Location: Insect Behavior and Biocontrol ResearchTitle: Behavioral response of gravid Culex quinquefasciatus, Aedes aegypti, and Anopheles quadrimaculatus (Diptera: Culicidae) to aquatic macrophyte volatiles Author
Submitted to: Journal of Vector Ecology
Publication Type: Peer Reviewed Journal
Publication Acceptance Date: 6/22/2018
Publication Date: 12/1/2018
Citation: Turnipseed, R.K., Moran, P.J., Allan, S.A. 2018. Behavioral response of gravid Culex quinquefasciatus, Aedes aegypti, and Anopheles quadrimaculatus (Diptera: Culicidae) to aquatic macrophyte volatiles. Journal of Vector Ecology. 43(2):252-261.
DOI: https://doi.org/10.1111/jvec.12309 Interpretive Summary: Invasive aquatic weeds pose considerable problems to waterways in the US through obstructions of passageways and alternation of aquatic ecosystems. In particular in the Sacramento-San Joaquin River Delta, several weed species including the water hyacinth, water lettuce and parrot feather are particularly invasive. In this study, conducted by scientist from USDA-ARS, Center for Medical, Agricultural and Veterinary Entomology, Gainesville, Florida, in conjunction with ARS scientists from Albany, CA, the interaction of several invasive weed species and mosquitoes were examined. Some weed species were found to attract mosquitoes and increase mosquito oviposition. These data provide better insight into the potential risk of increased mosquito populations relating to the presence of aquatic weeds and can guide potential mosquito management strategies.

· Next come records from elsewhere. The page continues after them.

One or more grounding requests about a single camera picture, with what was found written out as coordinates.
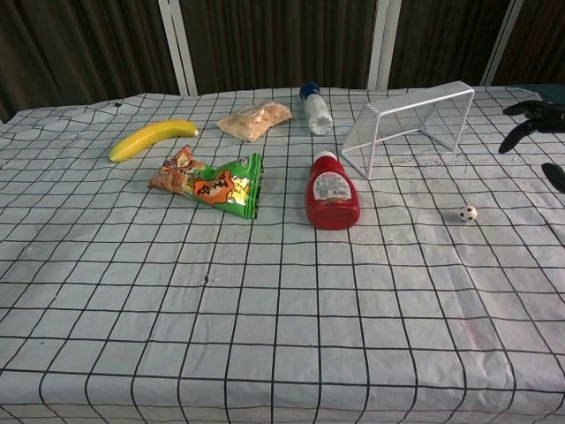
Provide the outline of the dark brown curtain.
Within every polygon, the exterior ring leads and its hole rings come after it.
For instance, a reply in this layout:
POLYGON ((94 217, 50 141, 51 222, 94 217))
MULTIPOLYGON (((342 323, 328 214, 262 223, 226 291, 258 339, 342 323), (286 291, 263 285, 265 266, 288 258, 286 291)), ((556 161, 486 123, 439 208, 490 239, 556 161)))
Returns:
MULTIPOLYGON (((365 88, 383 1, 179 0, 195 86, 365 88)), ((478 85, 510 2, 400 0, 389 86, 478 85)), ((565 0, 524 0, 493 81, 565 102, 565 0)), ((0 120, 178 91, 158 0, 0 0, 0 120)))

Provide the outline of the white metal frame post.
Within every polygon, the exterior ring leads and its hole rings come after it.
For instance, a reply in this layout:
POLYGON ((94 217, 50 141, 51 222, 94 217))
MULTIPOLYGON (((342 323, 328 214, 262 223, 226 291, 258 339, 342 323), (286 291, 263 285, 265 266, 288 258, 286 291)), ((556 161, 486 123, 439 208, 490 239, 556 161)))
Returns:
POLYGON ((402 0, 377 0, 366 88, 386 92, 394 54, 402 0))
POLYGON ((192 57, 179 0, 158 0, 169 53, 182 96, 198 96, 192 57))
POLYGON ((509 0, 508 8, 502 19, 500 30, 495 39, 491 55, 486 63, 486 68, 480 80, 480 86, 491 86, 498 71, 503 54, 507 48, 524 0, 509 0))

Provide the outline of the green orange snack bag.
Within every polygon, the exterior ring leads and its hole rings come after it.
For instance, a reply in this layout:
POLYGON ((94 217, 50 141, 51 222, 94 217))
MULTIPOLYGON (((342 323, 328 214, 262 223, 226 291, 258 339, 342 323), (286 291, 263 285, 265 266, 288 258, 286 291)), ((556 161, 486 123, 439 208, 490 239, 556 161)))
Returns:
POLYGON ((263 157, 259 154, 215 168, 194 159, 185 146, 163 163, 148 186, 254 219, 259 210, 262 174, 263 157))

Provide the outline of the clear bag of beige snacks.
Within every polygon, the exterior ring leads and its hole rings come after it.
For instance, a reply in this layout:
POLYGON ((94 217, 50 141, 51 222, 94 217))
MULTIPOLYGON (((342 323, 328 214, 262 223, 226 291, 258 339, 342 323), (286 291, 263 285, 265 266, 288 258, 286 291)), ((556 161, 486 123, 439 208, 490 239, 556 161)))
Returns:
POLYGON ((286 106, 265 100, 245 106, 216 122, 225 133, 243 142, 254 142, 269 128, 292 118, 286 106))

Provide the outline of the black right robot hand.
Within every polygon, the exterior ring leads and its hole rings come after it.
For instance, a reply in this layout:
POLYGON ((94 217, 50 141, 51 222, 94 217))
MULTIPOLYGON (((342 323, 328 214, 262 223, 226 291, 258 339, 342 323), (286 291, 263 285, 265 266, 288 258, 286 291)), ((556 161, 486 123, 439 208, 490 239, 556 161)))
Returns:
MULTIPOLYGON (((565 103, 527 100, 508 106, 502 113, 509 117, 524 115, 526 120, 505 136, 499 154, 508 153, 533 133, 565 133, 565 103)), ((565 194, 565 170, 555 163, 543 163, 541 169, 551 185, 565 194)))

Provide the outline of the yellow banana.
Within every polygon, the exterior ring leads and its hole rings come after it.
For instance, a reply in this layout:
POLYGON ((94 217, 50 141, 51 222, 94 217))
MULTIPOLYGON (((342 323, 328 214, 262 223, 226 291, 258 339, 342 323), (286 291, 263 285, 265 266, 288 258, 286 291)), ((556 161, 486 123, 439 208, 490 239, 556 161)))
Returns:
POLYGON ((195 124, 188 120, 165 120, 147 125, 119 141, 110 151, 109 160, 121 163, 156 142, 177 137, 194 137, 199 134, 195 124))

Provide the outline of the red ketchup bottle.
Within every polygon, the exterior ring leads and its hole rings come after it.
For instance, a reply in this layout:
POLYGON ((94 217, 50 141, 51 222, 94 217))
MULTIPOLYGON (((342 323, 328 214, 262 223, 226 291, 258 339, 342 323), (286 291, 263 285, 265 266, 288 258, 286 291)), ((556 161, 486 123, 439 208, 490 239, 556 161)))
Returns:
POLYGON ((360 218, 357 191, 337 156, 321 151, 313 158, 305 189, 305 212, 316 229, 340 231, 360 218))

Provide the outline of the clear bottle with blue cap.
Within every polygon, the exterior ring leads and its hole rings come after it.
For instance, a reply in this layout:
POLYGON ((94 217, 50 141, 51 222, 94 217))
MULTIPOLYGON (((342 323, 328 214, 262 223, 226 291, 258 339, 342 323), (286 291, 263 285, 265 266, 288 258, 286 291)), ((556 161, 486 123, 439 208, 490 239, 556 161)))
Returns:
POLYGON ((305 116, 312 134, 322 136, 333 129, 333 118, 328 106, 320 95, 320 87, 315 82, 305 83, 299 90, 303 101, 305 116))

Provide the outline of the white black grid tablecloth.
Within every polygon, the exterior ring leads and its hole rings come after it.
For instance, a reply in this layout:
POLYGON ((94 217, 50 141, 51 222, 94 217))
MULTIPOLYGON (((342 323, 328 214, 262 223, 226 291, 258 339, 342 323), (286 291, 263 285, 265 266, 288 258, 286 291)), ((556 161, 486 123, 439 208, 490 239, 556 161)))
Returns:
POLYGON ((565 194, 541 170, 565 167, 565 134, 499 154, 527 93, 480 88, 457 155, 387 141, 372 180, 352 175, 358 224, 318 231, 313 156, 373 99, 325 96, 325 137, 290 88, 0 125, 0 424, 565 424, 565 194), (254 142, 216 125, 265 100, 292 118, 254 142), (165 120, 199 134, 109 160, 165 120), (185 146, 215 168, 263 157, 254 219, 148 186, 185 146))

Technical Abstract: Mosquitoes use a variety of cues to assess whether a habitat is conducive for the development of their offspring. In addition to factors such as temperature, time of day, microbial fauna and turbidity, the presence of aquatic macrophytes can influence mosquito behavior. In the present study, the effect of odors of water hyacinth (Eicchornia crassipes), water lettuce (Pista stratioles), parrot feather (Myriophyllum aquaticum), and water pennywort (Hydrocotyle umbellata) on mosquito oviposition and attraction was investigated. In initial two-choice caged assays with gravid Culex quinquefasciatus significantly more egg-rafts were deposited in water that contained water hyacinth, water lettuce or Bermuda hay infusion (positive control) compared to water alone. In contrast, response to water containing water pennywort or parrot feather did not differ from the water control. Using a two-choice olfactometer, in-flight attraction responses of gravid Cx. quinquefasciatus, Aedes aegypti and Anopheles quadrimaculatus to volatiles from plants were evaluated. Strongest attraction of gravid Cx. quinquefasciatus and Ae. aegypti occurred in the presence of water infusions of water hyacinth and water lettuce, which were equal in attraction to that of hay infusion. Attraction to water pennywort and parrot feather infusions were low and similar to the water control. In contrast, strongest attraction of gravid An. quadrimaculatus was to hay infusion, with attraction to the four aquatic weeds not differing from water controls. These results suggest that water hyacinth and water lettuce are associated with volatile chemicals that contribute to attraction and oviposition by gravid Cx. quinquefasciatus and Ae. aegypti mosquitoes, and that the level of attraction of aquatic plant volatiles varies between mosquito species in ways that may have relevance to bait-based detection and control methods.